The most abundant small molecule is expected to be the hydrogen cyanide tetramer DAMN. In 1923, Bedel8 argued that the stable oligomer formed by HCN is a tetramer rather than the previously proposed trimer.9, 10 More recently, Ferris and co-workers3, 4, 5 found that (in water) DAMN forms irreversibly from hydrogen cyanide. In fact, we find that all of the narrow signals in our dark, base-catalyzed product [Figs. 4a, 5a] are accounted for by microcrystalline DAMN [Figs. 4b, 5b] due to the splittings that result from the asymmetric environment of the molecule in the crystal.28, 29, 30 Furthermore, washing our samples with hot isopropanol, which is a good solvent for DAMN, removes all of the narrow signals, leaving some residual nitrile and all of the broad signals (spectrum not shown). On the other hand, DAMN is not formed in the presence of hydroquinone [Figs. 4c, 5c], benzoquinone [Figs. 4d, 5d], illuminated rose bengal (spectrum not shown), or acetaldehyde [Figs. 4e, 5e].

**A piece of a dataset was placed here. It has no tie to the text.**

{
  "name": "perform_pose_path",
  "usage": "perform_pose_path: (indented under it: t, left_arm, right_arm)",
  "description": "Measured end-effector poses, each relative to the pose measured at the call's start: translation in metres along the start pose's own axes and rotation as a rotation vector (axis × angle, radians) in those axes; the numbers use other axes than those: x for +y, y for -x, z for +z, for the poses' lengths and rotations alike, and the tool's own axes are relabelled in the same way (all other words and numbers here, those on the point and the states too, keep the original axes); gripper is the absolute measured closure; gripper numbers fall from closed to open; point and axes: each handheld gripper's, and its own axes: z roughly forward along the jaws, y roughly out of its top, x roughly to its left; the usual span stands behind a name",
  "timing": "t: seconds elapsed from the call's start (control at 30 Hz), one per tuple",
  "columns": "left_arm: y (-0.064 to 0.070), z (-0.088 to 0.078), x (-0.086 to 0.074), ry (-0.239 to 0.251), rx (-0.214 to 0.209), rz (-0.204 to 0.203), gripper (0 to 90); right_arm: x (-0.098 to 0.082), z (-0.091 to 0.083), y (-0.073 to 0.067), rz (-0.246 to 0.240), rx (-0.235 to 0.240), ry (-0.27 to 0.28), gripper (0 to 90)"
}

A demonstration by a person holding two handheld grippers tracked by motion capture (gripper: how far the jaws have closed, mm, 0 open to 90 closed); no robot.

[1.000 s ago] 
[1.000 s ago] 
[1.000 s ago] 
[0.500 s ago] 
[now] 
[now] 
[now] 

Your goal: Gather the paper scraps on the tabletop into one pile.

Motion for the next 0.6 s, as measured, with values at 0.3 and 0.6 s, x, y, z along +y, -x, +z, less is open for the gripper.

It remains to interpret the broader NMR signals due to polymer in Figs. 45. The fact that most of these signals appear in the DCP spectra of mixed-label samples indicates that most of the carbons form new bonds with nitrogen. This suggests that HCN monomer is the basic unit of the polymer rather than dimer, trimer, or tetramer. Monomer addition polymers are shown in Fig. 7. Figure 7a shows a linear polymer formed by head-to-tail addition, as would be favored by the very strong dipole moment of HCN (2.98 D), and Fig. 7b shows a two-dimensional (2D) network polymer formed by further lateral addition (such as may occur by a Diels–Alder process). The new C–N bonds formed in the linear and network polymers are consistent with the downfield and upfield signals in the DCP spectrum [Fig. 6b]. It is also the case that saturated cyclic structures potentially derivative from the polymer in Fig. 7b have been reported by Minard et al.7

Chemical shifts lead to the same structures. Polymer signals are observed at 180–150 and 100–70 ppm for 13C and 270–180, 108, 82, and 61 ppm for 15N. Strikingly absent are some of the signals predicted for ladder polymers (see legend of Fig. 1) and protopeptides (see legend of Fig. 2). For the ladder polymers, the saturated carbons (at 46±12 and 64±14 ppm) and the unsaturated nitrogens (at 290±39 and 298±39 ppm) are not observed. We can therefore conclude that ladder polymers are not present in significant amounts. The protopeptides can be similarly ruled out. For structures 2b and 2d the saturated carbons (at 44±12 and 49±8) are not observed. For structure 2c, the downfield carbons (at 143±17 and 106±11 ppm) are not significantly represented.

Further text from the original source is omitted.